A self-supervised model was proposed by authors of [24] for optimization of number of convolutional and fully connected (FC) layers of auto CNN. The experiment was conducted with search space {1, 2, 3} and {1, 2} for number convolutional and FC layers respectively. According to their experimental findings and obseravtions, the performance of the CNN was not remarkably influenced by the presence of more than three CNN layers. Additionally, they established the {2, 3} filter size range for the max-pooling layer and the 64–1024 step size for the number of neurons in each FC layer. The researchers also distributed the learning rate from 1e-4 to 1e-2 and set the dropout factor range from 0.1 to 0.6. The Tiny ImageNet, CIFAR-10, and CIFAR-100 datasets were used to test the optimized CNN. A tree structured Parzen estimator Bayesian optimization technique was proposed by the authors of [25] to optimize a number of parameters, such as the number of FC layers, neurons, learning rate, and dropout rate. They tested this approach with SimClr and SWAV on datasets like CIFAR-10, CIFAR-100, and Tiny ImageNet, and the results looked promising in comparison to other methods. Furthermore, this study was expanded by employing Neural Architecture Search (NAS) to optimize the number of parameters [26]. NAS aids in identifying a suitable neural network tailored to specific tasks, thereby reducing the human effort required to discover an optimal architecture for the given task [27].

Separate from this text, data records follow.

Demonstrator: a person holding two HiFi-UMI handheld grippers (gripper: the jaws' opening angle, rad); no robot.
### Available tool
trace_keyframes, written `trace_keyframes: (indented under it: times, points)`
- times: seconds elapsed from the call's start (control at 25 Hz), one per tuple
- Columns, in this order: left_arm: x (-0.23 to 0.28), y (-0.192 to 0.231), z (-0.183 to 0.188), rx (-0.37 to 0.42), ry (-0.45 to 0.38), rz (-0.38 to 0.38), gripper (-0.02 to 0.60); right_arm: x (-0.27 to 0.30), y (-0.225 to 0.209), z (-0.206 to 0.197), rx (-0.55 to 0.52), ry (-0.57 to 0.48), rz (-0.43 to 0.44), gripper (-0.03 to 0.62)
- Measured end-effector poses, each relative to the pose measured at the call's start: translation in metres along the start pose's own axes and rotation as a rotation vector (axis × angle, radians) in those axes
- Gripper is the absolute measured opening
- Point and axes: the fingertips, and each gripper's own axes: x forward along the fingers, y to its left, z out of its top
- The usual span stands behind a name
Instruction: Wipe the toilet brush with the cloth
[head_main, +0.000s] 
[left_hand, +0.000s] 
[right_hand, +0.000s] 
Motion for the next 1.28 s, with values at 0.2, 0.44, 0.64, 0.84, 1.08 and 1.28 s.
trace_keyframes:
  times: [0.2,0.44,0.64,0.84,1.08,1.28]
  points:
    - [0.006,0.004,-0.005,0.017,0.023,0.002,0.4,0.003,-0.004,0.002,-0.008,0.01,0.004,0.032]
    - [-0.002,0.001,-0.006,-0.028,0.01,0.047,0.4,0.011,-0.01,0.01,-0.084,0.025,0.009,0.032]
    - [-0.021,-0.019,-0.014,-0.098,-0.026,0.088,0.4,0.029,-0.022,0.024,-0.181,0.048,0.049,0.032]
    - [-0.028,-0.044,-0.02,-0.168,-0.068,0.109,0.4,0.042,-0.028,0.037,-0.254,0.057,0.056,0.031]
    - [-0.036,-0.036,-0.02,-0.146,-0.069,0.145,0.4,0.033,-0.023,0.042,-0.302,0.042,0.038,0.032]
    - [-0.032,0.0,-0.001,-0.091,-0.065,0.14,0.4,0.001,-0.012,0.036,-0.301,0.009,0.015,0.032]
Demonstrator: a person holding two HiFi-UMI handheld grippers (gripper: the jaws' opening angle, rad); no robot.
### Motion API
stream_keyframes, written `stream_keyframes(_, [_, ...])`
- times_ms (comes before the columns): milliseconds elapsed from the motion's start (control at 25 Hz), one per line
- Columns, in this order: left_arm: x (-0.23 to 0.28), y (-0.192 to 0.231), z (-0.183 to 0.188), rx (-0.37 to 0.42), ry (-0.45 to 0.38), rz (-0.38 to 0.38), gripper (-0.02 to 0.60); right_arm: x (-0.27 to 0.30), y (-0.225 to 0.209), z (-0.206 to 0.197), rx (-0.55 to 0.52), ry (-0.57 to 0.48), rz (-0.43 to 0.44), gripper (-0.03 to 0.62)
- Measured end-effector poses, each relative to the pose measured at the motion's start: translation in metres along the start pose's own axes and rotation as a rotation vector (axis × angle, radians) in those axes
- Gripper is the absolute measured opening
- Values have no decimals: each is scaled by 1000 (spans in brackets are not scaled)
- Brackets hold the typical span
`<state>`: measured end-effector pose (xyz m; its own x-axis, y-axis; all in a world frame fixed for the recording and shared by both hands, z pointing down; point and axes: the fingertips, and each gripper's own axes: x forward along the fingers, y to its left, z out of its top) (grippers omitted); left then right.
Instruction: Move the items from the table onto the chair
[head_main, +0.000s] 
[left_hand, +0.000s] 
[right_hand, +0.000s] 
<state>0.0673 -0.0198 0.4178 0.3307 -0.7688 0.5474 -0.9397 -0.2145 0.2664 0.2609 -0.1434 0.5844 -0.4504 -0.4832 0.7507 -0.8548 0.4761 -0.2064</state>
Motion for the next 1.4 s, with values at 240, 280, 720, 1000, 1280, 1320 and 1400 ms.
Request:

Most of the optimization research has been conducted on 2D CNNs for computer vision applications. Table 1 depicts the research conducted on the optimization of hyperparameters of DL approaches on HAR datasets. In Table 1, BS represents batch size, #E represents the number of Epochs, #K represents the number of kernels, #P indicates the number of pooling layers, K_S indicates the kernel size, P_S indicates pooling size, AF represents the activation function, OP represents the optimizer function, and DP indicates dropout.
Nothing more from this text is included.